This is a quiet but emotionally powerful and effective novel. The effectiveness lies in a seemingly simple structure of recounting the intimate moments between a mother and daughter within two hundred pages. The book starts modestly in terms of style and narration: Lucy is admitted to a New York hospital for an unknown illness that brings her mother to visit her, travelling from their remote home village in Illinois. Below this narrative surface we discover the tension and longing that have informed every aspect of Lucy’s life: her escape from her troubled family, her desire to become a writer, her love for her children, and her reflection on early years of loneliness and alienation. Strout uses a direct, sparse language devoid of sentimentality and subjectivity, yet almost immediately we are transported to a complex emotional reality in the protagonist’s childhood and the psychological tension with her mother. The past and the present are woven effortlessly in her observationally acute writing style. It is especially remarkable that in our current literary world flooded with ‘important events’ and ‘heroic adventures’, Strout manages to deliver a fresh, honest, almost non-eventful but deeply human and poignant account of human emotion.
About the book
Lucy is recovering from an operation in a New York hospital when she wakes to find her estranged mother sitting by her bed. They have not seen one another in years. As they talk Lucy finds herself recalling her troubled rural childhood and how it was she eventually arrived in the big city, got married and had children. But this unexpected visit leaves her doubting the life she’s made: wondering what is lost and what has yet to be found.
About the author
Elizabeth Strout is the Pulitzer prize-winning author of Olive Kitteridge, as well as The Burgess Boys, a New York Times bestseller, Abide With Me and Amy and Isabelle, which won the Los Angeles Times Art Seidenbaum Award for First Fiction and the Chicago Tribune Heartland Prize. She has also been a finalist for the PEN/Faulkner Award and the Orange Prize. She lives in New York City and Portland, Maine.

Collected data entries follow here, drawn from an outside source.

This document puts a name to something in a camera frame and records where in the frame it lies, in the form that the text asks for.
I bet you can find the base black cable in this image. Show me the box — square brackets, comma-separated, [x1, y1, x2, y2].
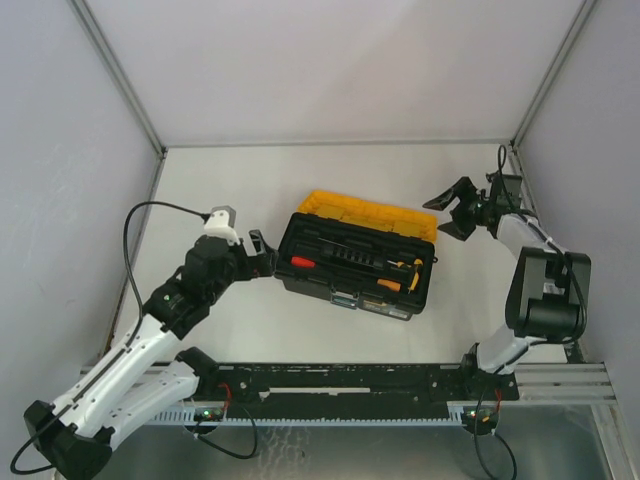
[192, 392, 259, 460]
[473, 249, 589, 480]

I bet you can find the grey cable duct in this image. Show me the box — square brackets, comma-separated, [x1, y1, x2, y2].
[146, 397, 464, 427]

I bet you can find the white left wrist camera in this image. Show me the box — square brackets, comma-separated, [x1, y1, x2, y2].
[204, 205, 240, 246]

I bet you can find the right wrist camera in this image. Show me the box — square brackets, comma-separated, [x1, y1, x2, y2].
[486, 171, 522, 211]

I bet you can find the thin metal rod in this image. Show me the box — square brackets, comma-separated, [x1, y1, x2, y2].
[318, 238, 355, 250]

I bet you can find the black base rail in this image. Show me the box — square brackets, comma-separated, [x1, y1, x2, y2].
[205, 363, 520, 402]

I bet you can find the left base black cable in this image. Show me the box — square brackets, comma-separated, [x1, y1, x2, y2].
[192, 392, 259, 460]

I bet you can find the right base black cable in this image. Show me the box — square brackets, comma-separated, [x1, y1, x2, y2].
[473, 249, 589, 480]

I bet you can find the black toolbox tray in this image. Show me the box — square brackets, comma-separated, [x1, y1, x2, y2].
[278, 229, 434, 293]

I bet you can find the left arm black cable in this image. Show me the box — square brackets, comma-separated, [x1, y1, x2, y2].
[10, 200, 211, 474]

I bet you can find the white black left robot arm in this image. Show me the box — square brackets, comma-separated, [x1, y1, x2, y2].
[24, 230, 278, 479]

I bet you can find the yellow black small screwdriver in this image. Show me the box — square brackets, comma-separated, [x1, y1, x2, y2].
[387, 258, 424, 292]

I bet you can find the yellow black plastic toolbox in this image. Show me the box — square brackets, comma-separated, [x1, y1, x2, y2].
[275, 190, 438, 321]

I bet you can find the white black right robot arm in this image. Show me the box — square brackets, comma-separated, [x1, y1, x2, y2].
[423, 172, 591, 376]

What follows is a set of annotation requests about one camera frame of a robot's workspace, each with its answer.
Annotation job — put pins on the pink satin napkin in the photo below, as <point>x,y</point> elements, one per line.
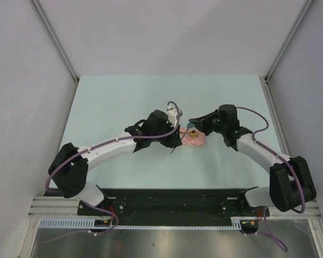
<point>196,142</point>

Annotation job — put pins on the right aluminium table rail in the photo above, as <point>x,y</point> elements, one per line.
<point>276,119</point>

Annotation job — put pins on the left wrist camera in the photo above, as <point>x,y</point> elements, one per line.
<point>173,114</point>

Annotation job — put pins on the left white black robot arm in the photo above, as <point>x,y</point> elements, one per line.
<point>71,165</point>

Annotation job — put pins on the front aluminium cross rail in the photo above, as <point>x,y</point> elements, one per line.
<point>58,207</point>

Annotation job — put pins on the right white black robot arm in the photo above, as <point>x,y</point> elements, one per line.
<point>290,181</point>

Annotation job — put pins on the left aluminium frame post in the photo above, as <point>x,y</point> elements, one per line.
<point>50,32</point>

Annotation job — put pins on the white slotted cable duct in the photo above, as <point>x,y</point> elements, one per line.
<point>103,224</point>

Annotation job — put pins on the gold spoon teal handle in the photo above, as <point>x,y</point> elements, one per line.
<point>193,133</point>

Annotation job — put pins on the right aluminium frame post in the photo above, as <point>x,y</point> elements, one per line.
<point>295,27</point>

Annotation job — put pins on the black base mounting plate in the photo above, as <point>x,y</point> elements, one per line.
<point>178,206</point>

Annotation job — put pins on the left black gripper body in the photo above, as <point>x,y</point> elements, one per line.
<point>168,140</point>

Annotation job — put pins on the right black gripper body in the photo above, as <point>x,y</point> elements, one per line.
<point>217,126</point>

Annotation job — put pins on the aluminium frame post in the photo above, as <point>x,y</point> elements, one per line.
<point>295,27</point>
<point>50,32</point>

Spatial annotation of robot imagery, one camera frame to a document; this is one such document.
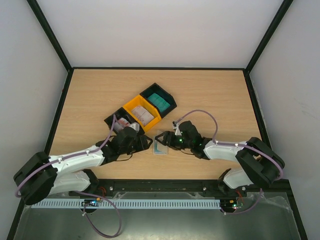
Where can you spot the red white card stack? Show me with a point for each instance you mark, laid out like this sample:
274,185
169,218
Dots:
120,124

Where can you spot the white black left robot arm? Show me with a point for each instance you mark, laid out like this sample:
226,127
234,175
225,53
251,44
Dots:
44,175

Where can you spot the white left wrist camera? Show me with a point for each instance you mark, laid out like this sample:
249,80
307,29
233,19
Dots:
135,126

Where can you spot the beige card holder wallet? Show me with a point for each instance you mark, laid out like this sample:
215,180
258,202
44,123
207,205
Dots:
158,148

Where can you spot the grey slotted cable duct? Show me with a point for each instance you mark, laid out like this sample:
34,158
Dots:
64,203

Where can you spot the white pink card stack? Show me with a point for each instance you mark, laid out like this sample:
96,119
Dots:
142,114

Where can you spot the yellow bin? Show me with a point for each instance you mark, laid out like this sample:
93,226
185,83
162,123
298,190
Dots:
139,100

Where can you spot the black enclosure frame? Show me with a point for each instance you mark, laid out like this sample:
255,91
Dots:
285,5

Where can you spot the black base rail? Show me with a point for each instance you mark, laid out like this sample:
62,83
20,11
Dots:
206,188

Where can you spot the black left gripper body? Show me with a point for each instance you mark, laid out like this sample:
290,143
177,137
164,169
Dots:
133,148

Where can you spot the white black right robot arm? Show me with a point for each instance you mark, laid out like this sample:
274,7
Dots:
259,165

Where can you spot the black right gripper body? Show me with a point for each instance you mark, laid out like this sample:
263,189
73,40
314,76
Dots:
170,139

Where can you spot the green card stack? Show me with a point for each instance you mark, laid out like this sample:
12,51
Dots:
159,102

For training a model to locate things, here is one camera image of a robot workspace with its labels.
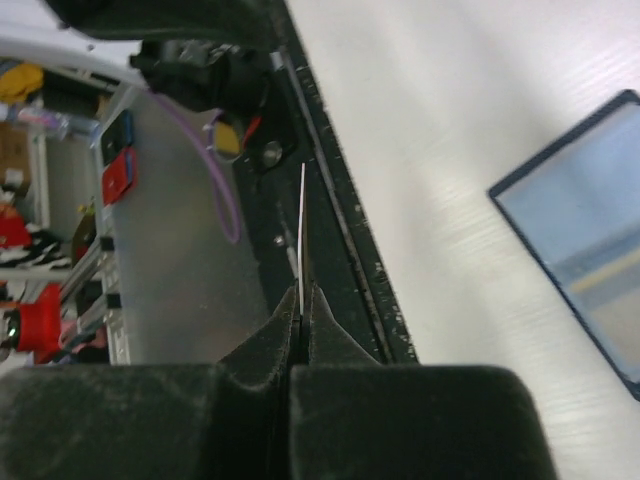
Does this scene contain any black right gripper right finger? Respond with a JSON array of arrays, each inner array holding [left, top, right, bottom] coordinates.
[[289, 313, 558, 479]]

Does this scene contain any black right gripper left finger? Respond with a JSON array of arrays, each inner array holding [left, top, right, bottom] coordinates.
[[1, 288, 299, 479]]

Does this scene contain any gold credit card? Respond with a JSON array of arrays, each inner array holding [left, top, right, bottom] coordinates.
[[297, 163, 306, 316]]

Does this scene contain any navy blue card holder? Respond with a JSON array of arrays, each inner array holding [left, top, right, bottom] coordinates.
[[487, 89, 639, 398]]

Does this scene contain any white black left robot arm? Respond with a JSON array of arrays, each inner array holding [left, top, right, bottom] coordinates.
[[1, 1, 279, 116]]

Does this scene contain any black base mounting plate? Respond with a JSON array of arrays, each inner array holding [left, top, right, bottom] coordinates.
[[233, 1, 418, 364]]

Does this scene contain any red cylindrical object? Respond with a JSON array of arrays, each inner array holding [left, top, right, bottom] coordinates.
[[1, 284, 61, 365]]

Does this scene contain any red black clamp device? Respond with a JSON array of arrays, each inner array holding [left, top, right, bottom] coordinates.
[[100, 109, 137, 205]]

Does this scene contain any aluminium rail frame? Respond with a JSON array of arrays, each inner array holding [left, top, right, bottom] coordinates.
[[59, 216, 130, 365]]

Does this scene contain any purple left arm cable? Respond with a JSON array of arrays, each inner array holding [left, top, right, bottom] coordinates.
[[149, 92, 241, 245]]

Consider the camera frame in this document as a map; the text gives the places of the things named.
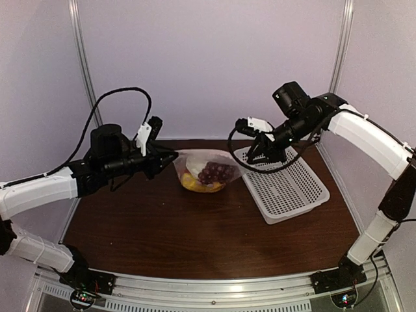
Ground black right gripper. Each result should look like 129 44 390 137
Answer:
247 112 318 164

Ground white toy cauliflower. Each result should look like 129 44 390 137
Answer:
185 155 207 179

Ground yellow toy fruit front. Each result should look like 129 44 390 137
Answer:
180 173 209 193

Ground yellow toy fruit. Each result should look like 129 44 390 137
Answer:
180 173 209 193
207 182 226 192

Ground clear zip top bag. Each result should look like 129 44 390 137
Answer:
174 149 246 194

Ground dark red toy grapes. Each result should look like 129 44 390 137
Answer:
198 162 236 185

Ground white perforated plastic basket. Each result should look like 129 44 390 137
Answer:
242 158 330 225

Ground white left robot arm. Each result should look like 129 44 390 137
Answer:
1 118 179 289

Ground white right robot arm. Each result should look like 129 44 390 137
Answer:
236 81 415 287

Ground left round circuit board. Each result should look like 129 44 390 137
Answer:
70 290 99 310

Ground round circuit board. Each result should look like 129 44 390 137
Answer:
330 289 358 309
70 290 99 310

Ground right round circuit board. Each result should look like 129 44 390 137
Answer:
330 289 358 309

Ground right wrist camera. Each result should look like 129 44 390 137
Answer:
235 117 274 137

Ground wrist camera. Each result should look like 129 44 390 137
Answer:
133 116 163 157
235 117 274 137

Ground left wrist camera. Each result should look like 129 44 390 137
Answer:
133 116 163 157

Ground black left camera cable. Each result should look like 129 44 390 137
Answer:
0 86 153 189

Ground black camera cable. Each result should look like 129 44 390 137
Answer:
0 86 153 189
227 110 342 173

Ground black right camera cable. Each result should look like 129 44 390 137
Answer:
227 110 342 173

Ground right aluminium frame post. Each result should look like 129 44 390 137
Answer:
329 0 354 93

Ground aluminium frame post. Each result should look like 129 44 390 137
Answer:
68 0 97 110
329 0 354 93

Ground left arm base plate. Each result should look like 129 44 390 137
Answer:
58 270 116 295

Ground front aluminium rail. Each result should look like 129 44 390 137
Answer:
32 256 396 312

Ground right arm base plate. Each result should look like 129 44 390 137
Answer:
310 268 367 294

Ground left aluminium frame post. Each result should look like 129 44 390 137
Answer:
68 0 97 110

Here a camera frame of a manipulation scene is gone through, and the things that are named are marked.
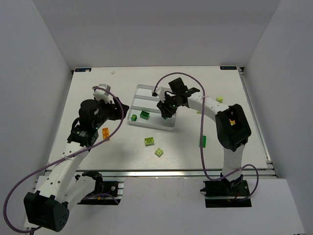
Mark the aluminium table rail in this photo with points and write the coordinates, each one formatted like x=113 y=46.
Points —
x=212 y=173

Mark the blue label sticker left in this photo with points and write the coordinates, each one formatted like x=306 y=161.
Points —
x=82 y=70

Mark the blue label sticker right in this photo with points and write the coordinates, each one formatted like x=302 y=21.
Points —
x=228 y=68

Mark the lime green lego brick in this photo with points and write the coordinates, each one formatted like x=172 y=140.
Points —
x=149 y=141

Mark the dark green long lego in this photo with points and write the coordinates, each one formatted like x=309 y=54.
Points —
x=202 y=142

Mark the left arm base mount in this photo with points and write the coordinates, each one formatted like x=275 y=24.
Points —
x=105 y=193

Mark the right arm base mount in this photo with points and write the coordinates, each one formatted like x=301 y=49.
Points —
x=226 y=194

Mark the dark green lego brick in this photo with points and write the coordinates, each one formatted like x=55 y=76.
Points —
x=145 y=115

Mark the blue label sticker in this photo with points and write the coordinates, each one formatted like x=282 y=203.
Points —
x=228 y=68
x=82 y=70

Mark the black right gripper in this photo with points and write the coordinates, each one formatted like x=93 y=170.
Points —
x=166 y=107

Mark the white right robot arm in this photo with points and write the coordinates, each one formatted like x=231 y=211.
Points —
x=232 y=127

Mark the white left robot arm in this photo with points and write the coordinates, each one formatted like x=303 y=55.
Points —
x=50 y=205

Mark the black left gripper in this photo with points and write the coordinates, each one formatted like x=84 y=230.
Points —
x=117 y=110

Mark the white divided sorting tray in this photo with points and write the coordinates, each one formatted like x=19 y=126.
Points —
x=144 y=101

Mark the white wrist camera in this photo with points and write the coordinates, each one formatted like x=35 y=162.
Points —
x=102 y=95
x=160 y=93

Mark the yellow orange long lego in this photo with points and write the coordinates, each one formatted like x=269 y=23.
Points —
x=105 y=133

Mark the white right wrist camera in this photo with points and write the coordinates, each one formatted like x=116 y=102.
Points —
x=160 y=93

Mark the green lego with orange print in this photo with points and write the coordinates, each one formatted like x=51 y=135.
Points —
x=133 y=117

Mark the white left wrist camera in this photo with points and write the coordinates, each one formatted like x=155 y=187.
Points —
x=102 y=95

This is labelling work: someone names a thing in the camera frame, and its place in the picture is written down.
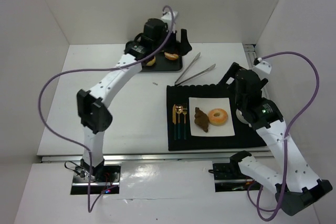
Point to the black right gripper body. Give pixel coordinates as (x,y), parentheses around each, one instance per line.
(230,74)

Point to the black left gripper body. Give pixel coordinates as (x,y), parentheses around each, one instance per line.
(176,44)

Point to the silver metal tongs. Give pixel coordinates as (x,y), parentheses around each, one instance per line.
(197,67)

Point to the glazed ring donut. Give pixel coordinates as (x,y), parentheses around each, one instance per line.
(217,117)

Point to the dark chocolate bread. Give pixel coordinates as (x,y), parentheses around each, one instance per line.
(201,119)

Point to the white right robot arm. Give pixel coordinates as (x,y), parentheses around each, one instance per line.
(298,186)

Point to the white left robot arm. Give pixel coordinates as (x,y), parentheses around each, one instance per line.
(93,104)

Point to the black bread tray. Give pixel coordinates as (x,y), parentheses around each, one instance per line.
(162,64)

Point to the cream sandwich bun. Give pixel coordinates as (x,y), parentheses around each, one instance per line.
(171,57)

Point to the white square plate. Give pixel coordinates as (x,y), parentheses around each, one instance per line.
(206,105)

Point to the white cup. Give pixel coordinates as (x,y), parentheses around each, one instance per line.
(240,116)

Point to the gold fork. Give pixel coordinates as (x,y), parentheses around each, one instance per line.
(184,112)

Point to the gold spoon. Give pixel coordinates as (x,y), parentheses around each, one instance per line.
(179,110)

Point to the gold knife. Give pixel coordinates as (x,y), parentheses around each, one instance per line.
(174,120)

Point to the black scalloped placemat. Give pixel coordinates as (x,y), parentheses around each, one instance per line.
(245,137)

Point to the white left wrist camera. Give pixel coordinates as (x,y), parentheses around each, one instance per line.
(167,17)

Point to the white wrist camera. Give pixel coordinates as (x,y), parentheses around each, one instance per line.
(167,17)
(261,67)

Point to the ring donut on tray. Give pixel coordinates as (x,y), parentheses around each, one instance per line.
(151,62)

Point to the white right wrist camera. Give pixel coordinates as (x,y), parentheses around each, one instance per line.
(261,67)

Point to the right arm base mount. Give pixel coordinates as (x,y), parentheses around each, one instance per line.
(228,179)

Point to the aluminium table edge rail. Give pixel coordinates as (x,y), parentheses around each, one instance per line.
(144,157)

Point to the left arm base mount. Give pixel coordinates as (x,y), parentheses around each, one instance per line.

A short and simple novel with a lasting impact on the reader. The author tells a story both beautiful and haunting, revealed piecemeal through the memories and conversations of a mother and her adult daughter. A book of high literary merit and simple charms.
This book is about people who love imperfectly, as we all do. The author has managed to weave a story that spans decades and generations, while still gripping our attention without letting go. Reading this will make you sad but it’s worth the tears.
This is a deceptively simple novel that uses it’s sparseness to ensure each word and sentence are weighted to provide a taut, compelling novel.